=== Data entries ===

··········

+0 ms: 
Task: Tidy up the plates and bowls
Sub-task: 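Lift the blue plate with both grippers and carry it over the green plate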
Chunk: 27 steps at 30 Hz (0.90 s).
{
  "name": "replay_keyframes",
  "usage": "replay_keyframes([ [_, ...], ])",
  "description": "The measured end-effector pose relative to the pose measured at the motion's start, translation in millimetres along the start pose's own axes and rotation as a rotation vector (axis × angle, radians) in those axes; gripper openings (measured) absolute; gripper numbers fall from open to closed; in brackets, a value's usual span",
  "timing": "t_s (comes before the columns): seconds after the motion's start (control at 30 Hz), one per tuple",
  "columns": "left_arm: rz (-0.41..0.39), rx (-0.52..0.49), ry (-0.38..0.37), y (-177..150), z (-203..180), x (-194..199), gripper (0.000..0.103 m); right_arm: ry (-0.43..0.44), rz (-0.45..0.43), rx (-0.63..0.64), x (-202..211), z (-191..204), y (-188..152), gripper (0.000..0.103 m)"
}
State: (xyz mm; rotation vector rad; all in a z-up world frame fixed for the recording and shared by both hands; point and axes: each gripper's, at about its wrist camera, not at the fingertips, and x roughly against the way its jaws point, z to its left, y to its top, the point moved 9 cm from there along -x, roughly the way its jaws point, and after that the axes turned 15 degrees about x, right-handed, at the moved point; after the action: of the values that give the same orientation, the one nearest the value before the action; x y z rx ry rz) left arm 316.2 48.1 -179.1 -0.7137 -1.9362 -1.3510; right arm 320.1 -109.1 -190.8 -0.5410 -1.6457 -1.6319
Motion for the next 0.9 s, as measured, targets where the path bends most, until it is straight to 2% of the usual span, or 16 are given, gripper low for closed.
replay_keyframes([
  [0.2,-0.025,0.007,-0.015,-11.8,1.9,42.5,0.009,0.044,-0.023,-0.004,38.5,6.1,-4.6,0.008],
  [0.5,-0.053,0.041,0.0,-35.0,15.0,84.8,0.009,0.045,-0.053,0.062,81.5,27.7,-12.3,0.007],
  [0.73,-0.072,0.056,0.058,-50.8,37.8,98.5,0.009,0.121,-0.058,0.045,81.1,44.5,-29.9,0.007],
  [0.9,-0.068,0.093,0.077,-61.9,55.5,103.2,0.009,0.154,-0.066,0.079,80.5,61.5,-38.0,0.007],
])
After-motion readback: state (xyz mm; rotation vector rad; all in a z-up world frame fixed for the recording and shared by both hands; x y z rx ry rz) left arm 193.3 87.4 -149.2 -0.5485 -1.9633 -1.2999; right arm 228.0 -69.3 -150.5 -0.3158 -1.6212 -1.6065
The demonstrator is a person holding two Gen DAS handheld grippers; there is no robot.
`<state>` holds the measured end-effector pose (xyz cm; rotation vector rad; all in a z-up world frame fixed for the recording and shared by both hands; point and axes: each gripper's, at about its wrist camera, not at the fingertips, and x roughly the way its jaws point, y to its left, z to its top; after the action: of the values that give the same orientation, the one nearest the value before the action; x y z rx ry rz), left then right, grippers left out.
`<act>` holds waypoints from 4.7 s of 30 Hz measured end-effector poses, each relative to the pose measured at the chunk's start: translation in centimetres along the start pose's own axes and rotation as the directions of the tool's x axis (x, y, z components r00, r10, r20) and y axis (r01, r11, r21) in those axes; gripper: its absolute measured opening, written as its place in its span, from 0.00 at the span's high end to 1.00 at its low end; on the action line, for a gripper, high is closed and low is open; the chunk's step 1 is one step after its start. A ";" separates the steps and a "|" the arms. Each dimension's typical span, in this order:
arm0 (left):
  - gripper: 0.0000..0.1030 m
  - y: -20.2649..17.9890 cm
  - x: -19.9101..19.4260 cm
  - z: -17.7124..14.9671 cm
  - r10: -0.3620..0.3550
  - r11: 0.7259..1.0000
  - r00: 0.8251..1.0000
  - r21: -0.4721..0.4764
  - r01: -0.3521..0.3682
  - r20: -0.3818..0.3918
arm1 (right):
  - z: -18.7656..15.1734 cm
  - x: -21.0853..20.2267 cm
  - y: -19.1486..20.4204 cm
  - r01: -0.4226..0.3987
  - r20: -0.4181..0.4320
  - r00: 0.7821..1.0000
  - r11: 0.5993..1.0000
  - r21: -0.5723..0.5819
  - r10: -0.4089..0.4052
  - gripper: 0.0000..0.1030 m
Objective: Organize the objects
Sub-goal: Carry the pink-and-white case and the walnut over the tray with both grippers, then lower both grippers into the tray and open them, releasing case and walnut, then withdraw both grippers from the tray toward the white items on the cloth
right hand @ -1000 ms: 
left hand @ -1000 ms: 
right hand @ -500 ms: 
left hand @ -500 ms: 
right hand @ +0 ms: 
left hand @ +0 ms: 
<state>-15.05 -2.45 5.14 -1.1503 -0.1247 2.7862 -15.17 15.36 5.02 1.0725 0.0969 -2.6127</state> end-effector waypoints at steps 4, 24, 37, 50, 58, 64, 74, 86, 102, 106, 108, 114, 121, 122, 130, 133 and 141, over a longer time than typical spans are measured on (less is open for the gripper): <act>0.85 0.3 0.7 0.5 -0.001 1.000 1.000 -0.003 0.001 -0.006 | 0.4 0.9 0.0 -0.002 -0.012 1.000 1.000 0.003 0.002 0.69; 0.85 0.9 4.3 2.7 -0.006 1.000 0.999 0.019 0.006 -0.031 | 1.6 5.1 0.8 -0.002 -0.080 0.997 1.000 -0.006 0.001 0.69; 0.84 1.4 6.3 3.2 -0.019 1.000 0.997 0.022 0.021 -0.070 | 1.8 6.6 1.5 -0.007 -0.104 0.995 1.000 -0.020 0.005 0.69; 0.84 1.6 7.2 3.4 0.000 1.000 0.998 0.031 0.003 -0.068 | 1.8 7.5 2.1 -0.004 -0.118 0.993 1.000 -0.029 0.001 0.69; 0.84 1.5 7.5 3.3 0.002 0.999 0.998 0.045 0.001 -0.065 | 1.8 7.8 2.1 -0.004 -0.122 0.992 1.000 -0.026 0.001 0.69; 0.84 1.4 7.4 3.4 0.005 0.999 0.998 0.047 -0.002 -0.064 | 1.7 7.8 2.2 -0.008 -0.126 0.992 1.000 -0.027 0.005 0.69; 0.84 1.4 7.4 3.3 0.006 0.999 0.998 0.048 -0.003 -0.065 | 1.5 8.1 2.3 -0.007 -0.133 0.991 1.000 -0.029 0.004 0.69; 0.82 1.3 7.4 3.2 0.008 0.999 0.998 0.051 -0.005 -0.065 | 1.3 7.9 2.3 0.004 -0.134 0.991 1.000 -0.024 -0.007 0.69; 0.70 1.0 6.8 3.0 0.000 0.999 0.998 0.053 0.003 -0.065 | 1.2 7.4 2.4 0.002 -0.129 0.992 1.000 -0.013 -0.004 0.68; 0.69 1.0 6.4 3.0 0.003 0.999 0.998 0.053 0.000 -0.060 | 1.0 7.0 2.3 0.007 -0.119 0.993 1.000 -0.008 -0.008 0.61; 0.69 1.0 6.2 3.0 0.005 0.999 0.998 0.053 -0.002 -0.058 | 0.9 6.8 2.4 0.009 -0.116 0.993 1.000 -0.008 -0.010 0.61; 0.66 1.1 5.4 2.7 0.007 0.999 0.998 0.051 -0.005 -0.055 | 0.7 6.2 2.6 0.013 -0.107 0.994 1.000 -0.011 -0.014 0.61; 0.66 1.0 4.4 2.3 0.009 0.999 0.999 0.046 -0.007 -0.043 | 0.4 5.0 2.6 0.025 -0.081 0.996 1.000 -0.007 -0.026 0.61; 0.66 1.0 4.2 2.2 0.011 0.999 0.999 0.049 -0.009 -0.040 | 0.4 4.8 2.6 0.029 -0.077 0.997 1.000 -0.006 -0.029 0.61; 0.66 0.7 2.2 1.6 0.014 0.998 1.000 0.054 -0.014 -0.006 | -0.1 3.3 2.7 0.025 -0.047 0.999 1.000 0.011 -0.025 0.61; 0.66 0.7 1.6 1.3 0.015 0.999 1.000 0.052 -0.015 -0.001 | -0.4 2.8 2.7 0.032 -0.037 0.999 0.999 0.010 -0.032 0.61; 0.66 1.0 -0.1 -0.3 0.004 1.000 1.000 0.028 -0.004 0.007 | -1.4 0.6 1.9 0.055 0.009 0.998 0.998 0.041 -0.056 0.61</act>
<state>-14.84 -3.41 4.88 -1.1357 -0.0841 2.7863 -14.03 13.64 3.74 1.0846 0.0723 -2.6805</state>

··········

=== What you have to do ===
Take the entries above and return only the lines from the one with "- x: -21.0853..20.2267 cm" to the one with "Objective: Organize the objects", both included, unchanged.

=== Exercise solution ===
  - x: -21.0853..20.2267 cm
  - y: -19.1486..20.4204 cm
  - r01: -0.4226..0.3987
  - r20: -0.4181..0.4320
  - r00: 0.7821..1.0000
  - r11: 0.5993..1.0000
  - r21: -0.5723..0.5819
  - r10: -0.4089..0.4052
  - gripper: 0.0000..0.1030 m
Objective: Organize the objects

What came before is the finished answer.